You can think about it in two ways: Energy is stored in the parasitic LC network, or based on transmission line theory, as reflections, whichever suits you.
Overshoot can be as much as 100% in worst case, and can easily break things. This is also bad for EMI.
It's not as much about impedance matching, even more importantly, it's about edge rate control. Meaning, you have quite a lot of (multi-)gigahertz content there you don't need for your slow fundamental 36MHz clock. Filter the high-frequency content away (meaning: smooth the edges to be less sharp). To do this, you add series resistance, which acts as RC filter together with the receiver's parasitic capacitance.
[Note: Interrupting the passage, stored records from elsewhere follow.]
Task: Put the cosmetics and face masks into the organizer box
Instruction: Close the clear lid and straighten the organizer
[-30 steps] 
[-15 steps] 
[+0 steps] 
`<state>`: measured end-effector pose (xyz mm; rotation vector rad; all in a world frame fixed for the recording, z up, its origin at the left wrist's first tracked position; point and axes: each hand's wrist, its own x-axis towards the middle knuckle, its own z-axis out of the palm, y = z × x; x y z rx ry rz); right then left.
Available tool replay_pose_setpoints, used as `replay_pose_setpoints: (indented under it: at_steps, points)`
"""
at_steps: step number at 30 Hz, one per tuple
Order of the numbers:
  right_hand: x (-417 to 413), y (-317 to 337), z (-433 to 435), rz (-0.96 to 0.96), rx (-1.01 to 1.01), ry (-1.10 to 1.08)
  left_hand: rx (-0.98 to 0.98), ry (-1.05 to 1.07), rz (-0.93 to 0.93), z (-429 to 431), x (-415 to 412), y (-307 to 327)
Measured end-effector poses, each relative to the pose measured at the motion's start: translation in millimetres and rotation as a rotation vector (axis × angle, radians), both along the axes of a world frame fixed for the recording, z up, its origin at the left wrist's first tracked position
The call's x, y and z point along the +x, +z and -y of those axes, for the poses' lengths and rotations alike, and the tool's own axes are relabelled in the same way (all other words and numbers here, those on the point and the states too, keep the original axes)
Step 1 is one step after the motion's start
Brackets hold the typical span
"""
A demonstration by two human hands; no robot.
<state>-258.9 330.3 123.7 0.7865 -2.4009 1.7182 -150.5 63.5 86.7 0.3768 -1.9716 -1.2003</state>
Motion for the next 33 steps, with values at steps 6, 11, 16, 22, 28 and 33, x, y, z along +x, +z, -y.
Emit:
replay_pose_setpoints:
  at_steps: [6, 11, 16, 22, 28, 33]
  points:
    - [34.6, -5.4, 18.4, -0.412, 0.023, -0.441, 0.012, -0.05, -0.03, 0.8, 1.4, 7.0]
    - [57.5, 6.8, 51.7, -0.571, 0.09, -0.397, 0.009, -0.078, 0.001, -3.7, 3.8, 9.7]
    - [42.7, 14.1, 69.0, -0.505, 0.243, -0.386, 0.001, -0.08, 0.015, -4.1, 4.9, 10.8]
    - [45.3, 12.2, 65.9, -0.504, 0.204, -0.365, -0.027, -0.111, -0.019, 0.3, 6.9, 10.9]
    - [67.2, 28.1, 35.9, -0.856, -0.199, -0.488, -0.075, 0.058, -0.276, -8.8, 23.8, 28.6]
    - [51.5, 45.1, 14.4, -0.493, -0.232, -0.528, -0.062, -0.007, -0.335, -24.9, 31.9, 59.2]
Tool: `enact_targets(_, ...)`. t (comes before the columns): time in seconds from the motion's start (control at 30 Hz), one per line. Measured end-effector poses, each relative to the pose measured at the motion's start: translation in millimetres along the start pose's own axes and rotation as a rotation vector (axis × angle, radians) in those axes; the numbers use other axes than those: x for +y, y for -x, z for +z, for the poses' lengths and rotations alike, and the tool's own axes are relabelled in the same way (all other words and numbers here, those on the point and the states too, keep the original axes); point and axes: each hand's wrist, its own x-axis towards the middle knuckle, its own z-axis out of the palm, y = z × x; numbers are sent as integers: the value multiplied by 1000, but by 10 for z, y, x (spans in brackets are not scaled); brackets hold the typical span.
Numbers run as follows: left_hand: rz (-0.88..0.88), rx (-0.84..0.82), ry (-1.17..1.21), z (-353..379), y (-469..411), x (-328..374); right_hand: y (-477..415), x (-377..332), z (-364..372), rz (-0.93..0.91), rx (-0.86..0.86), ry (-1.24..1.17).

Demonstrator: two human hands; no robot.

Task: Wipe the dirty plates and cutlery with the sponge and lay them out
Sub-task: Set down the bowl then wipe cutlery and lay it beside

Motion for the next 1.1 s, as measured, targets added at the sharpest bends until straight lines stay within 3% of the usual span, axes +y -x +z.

Or, you can think it as a transmission line thing. Your source sends the wave. The wave reflects back at the end. Right at that moment, the voltage at the destination is exactly correct (thanks to this reflection). But the wave keeps going, and reflects again from the source. And again, and again. In such point-to-point links with a single destination, series termination (resistor at the source) is typically the way to go. A resistor equivalent to your trace impedance eats the reflections. Now, assuming a 8 mil trace on a 1.6mm 2-layer board, your trace impedance is 145 ohms.
Put some 100-200 ohms there and see what happens.
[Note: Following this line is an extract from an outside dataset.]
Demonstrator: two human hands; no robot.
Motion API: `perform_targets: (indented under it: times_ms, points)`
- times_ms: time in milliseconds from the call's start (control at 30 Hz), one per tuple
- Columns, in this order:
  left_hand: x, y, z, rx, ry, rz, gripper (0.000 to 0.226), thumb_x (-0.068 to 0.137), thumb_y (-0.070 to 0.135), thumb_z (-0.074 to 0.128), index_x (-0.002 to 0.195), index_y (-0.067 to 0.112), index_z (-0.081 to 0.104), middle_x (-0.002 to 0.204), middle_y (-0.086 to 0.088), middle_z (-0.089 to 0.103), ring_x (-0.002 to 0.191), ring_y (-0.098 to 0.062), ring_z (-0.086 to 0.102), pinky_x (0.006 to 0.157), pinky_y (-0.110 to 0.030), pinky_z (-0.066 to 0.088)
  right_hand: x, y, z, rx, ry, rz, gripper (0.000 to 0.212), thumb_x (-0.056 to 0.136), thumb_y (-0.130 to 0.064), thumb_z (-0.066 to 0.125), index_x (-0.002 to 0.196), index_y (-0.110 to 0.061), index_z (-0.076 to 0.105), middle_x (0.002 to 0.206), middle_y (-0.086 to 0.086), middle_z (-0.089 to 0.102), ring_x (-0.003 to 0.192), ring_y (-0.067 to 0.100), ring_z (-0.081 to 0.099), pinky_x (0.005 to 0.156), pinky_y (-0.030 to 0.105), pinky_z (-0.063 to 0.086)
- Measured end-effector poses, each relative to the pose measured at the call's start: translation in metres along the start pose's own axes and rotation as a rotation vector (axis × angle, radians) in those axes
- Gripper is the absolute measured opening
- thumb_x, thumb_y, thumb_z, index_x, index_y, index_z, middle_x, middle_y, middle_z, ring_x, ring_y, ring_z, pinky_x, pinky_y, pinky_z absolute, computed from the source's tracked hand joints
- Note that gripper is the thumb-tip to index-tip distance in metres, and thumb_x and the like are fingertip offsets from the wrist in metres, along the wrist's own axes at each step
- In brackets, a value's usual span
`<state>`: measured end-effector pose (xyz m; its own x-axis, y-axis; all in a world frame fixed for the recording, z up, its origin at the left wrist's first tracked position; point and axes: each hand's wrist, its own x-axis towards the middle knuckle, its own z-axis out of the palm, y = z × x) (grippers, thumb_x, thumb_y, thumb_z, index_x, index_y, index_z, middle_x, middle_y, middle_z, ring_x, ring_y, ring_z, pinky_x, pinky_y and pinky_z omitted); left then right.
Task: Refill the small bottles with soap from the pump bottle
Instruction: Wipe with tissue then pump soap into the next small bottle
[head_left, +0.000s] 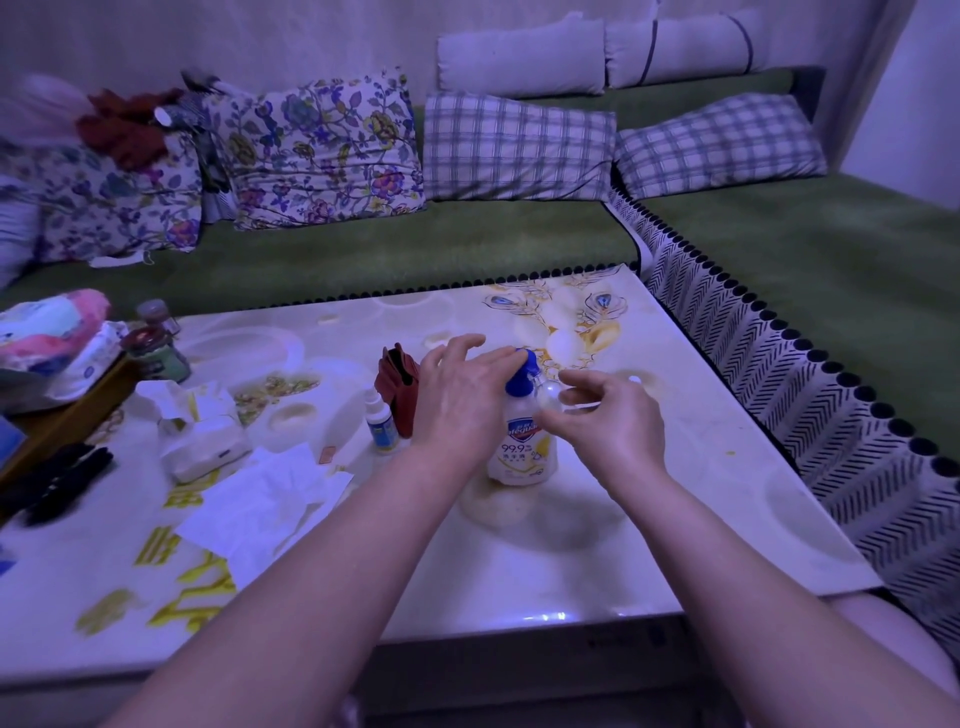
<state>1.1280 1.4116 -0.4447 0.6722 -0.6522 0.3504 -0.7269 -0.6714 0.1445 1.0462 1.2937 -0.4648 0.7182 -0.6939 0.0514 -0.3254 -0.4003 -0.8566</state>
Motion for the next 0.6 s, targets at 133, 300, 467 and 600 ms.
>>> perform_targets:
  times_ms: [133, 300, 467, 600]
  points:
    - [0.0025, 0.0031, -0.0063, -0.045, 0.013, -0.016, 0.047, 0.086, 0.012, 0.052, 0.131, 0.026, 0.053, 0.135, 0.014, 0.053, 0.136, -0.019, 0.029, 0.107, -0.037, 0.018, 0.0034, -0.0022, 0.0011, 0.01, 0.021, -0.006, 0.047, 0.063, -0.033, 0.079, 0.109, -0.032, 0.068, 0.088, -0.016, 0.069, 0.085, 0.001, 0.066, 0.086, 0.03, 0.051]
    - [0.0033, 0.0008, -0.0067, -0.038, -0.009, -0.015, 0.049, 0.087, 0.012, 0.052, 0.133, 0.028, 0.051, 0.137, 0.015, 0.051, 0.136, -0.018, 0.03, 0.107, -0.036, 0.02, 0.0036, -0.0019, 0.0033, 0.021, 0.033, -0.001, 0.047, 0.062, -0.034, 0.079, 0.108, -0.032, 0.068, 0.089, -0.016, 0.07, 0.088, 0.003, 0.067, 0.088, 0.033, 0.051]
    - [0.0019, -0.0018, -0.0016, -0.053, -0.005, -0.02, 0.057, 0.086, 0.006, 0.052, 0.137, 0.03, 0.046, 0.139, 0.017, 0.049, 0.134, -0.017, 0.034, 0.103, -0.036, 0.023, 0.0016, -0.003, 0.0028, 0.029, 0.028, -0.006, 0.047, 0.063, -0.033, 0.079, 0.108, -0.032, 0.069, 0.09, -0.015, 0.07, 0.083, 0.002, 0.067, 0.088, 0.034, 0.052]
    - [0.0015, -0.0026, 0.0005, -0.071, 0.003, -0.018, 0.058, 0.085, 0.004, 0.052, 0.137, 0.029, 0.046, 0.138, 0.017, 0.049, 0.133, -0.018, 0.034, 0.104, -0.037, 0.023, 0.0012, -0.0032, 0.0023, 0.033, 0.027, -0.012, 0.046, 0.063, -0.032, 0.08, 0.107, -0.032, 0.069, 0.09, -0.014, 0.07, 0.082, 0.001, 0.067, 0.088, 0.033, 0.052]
Too much, and your clock edges will be so slow it either stops working completely, or is more susceptible to noise and jitter.
How long is your trace? I'm surprised you are having such a large issue if the board is very small. Maybe the MCO output is unnecessarily strong; I don't remember if it can be adjusted or not (like the IOs can with the OSPEEDR register), but if not, the external resistor is the only option.